Of the lines in the data below, write out exactly those from the one holding "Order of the" through the one holding "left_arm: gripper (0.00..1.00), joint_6", both included.

> Raw data
Segment Open
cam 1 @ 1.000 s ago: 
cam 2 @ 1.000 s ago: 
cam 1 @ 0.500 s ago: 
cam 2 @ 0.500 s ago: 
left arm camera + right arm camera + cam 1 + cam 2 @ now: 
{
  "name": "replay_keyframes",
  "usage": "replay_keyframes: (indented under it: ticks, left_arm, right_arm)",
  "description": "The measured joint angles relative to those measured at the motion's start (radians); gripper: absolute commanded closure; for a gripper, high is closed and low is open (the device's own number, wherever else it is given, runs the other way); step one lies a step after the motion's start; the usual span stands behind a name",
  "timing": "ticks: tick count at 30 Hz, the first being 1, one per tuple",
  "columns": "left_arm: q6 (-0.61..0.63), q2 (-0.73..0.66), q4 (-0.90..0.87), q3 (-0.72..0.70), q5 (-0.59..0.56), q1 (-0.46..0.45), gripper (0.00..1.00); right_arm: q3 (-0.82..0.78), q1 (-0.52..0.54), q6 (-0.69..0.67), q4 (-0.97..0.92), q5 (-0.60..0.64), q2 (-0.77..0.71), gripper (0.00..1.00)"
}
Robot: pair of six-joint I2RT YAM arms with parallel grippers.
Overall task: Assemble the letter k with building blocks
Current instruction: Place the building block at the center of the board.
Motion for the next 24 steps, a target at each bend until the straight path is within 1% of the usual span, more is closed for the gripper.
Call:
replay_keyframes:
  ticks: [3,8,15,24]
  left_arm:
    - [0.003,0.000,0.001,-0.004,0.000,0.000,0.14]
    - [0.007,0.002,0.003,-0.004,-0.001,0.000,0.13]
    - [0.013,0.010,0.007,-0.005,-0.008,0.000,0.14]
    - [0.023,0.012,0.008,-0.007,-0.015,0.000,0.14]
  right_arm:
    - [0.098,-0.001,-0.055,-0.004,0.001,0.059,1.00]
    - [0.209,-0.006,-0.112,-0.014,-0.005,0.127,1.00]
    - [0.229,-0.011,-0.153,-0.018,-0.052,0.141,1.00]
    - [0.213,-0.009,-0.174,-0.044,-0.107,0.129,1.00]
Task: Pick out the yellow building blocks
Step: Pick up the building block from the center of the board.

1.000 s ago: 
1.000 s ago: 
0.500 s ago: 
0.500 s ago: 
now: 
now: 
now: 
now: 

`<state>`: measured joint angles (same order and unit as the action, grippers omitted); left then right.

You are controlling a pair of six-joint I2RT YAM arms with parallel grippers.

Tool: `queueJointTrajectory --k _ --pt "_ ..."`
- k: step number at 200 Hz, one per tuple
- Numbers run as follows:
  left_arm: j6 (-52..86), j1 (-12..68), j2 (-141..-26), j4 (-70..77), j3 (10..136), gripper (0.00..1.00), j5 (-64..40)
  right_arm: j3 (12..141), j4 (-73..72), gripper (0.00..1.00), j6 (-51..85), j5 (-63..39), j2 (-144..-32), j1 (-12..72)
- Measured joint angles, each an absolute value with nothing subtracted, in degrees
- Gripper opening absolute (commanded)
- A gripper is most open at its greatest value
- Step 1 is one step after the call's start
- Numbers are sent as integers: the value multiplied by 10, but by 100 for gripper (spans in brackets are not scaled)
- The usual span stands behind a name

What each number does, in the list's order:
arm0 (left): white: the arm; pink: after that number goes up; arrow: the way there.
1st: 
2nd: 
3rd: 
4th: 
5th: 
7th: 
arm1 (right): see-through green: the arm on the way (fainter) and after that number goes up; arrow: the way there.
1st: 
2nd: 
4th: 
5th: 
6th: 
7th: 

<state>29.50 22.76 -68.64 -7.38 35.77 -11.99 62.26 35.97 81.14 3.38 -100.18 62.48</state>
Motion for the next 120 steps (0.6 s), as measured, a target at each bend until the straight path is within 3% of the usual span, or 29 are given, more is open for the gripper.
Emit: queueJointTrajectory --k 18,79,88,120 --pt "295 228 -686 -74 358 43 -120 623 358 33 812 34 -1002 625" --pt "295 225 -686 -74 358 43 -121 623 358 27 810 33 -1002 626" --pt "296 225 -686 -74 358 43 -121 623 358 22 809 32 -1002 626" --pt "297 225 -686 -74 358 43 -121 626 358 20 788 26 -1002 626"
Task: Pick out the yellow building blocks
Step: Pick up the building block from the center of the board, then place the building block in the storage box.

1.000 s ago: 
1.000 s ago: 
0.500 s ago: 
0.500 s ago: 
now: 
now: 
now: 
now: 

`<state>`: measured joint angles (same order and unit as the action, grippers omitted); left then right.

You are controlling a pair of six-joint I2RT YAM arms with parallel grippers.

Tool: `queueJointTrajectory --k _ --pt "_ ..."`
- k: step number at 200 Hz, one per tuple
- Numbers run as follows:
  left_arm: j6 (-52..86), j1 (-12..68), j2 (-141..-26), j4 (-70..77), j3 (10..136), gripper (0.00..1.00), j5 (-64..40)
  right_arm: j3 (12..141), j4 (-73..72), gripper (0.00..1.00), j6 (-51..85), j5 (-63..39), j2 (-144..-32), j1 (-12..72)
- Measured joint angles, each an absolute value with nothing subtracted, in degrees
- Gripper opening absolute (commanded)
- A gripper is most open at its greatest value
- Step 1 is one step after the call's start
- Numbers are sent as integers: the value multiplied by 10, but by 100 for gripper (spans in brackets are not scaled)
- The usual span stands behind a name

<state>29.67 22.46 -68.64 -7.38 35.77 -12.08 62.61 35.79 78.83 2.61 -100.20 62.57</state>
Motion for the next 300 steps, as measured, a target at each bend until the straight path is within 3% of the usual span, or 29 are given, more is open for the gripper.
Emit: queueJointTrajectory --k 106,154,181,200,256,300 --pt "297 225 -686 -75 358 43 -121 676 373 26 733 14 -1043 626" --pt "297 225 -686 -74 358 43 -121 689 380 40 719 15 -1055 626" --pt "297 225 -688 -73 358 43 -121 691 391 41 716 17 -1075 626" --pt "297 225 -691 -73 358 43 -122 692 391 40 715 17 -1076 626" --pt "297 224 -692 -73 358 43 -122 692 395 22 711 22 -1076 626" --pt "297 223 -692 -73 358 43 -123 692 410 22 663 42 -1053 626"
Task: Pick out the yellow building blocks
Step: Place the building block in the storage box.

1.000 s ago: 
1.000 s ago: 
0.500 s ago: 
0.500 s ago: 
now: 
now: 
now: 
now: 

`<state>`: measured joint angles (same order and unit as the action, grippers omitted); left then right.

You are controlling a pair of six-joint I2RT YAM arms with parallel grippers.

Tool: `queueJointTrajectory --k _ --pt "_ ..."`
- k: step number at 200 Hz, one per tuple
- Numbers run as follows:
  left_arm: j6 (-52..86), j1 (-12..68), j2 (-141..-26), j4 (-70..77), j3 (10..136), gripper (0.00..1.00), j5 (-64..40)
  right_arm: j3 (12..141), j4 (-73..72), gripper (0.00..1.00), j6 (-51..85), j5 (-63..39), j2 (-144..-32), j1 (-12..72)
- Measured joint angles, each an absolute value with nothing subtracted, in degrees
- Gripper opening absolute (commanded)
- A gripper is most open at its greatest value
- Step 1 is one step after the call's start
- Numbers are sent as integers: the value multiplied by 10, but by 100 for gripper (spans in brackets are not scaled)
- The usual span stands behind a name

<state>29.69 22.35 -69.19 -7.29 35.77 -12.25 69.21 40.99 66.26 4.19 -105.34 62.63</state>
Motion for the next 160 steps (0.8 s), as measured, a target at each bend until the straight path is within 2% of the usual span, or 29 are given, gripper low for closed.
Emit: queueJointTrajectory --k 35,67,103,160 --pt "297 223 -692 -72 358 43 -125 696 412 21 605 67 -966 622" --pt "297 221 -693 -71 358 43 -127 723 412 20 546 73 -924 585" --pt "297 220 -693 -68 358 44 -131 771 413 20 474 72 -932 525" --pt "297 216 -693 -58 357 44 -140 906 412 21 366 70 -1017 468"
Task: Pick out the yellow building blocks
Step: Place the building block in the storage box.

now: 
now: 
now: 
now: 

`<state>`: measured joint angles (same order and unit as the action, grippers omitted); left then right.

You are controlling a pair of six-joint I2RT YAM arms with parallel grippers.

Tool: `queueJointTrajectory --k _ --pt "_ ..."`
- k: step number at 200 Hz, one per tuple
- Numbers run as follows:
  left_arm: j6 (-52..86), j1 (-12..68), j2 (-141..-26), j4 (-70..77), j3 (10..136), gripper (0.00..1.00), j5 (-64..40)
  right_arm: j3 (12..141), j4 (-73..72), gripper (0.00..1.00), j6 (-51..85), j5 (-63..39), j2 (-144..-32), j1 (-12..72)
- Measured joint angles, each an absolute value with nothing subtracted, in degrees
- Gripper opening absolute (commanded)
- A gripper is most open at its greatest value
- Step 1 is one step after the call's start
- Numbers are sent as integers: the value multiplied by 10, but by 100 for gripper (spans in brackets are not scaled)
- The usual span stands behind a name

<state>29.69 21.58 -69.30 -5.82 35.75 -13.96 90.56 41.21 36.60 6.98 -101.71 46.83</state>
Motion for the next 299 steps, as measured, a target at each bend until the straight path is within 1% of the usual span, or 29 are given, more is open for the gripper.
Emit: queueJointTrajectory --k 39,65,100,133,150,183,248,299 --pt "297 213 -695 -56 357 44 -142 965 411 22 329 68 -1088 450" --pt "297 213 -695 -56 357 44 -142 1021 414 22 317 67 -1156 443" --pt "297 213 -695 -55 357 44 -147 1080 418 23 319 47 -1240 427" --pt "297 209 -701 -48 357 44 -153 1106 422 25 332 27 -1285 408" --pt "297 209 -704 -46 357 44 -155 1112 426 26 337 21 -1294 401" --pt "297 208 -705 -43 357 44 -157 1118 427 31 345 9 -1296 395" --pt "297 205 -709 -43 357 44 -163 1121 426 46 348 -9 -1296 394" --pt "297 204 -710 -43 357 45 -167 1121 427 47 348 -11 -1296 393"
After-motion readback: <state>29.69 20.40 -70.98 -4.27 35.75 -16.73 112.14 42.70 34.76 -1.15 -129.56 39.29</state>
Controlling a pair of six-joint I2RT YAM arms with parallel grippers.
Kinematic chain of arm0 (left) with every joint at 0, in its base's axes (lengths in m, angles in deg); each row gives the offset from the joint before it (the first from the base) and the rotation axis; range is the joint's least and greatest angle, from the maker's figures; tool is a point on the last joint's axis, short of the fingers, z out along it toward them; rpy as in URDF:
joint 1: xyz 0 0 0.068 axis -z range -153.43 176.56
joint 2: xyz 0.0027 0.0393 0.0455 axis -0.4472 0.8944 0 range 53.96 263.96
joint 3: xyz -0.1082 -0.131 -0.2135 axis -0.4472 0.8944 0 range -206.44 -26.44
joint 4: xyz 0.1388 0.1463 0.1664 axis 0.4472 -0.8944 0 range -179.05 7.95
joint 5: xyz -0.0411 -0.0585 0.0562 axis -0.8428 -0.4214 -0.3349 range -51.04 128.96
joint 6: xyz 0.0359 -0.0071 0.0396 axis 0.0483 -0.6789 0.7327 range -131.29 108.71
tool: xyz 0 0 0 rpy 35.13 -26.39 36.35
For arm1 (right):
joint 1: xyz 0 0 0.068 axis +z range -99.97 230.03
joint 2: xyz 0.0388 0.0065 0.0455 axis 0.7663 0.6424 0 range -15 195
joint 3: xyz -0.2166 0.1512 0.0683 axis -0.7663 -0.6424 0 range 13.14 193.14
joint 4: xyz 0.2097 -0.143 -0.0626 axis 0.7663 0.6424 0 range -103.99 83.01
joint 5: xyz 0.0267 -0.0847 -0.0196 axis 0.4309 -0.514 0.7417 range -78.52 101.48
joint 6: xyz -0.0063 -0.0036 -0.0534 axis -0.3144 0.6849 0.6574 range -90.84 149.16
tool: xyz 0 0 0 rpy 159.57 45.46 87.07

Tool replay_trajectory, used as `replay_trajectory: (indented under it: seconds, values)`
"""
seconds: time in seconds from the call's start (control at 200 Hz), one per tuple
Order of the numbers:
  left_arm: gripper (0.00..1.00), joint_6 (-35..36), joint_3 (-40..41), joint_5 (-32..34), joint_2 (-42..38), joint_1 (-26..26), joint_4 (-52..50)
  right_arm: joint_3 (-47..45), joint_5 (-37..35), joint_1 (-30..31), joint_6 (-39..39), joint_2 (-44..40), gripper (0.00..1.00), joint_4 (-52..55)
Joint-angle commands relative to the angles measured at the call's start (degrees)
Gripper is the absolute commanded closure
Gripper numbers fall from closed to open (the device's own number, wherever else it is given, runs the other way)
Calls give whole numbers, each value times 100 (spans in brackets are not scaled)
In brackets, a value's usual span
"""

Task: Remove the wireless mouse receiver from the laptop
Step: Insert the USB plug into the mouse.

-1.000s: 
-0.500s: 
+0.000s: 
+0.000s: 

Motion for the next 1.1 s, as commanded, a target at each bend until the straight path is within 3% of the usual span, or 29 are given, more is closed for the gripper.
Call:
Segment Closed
> Your solution
Order of the numbers:
  left_arm: gripper (0.00..1.00), joint_6 (-35..36), joint_3 (-40..41), joint_5 (-32..34), joint_2 (-42..38), joint_1 (-26..26), joint_4 (-52..50)

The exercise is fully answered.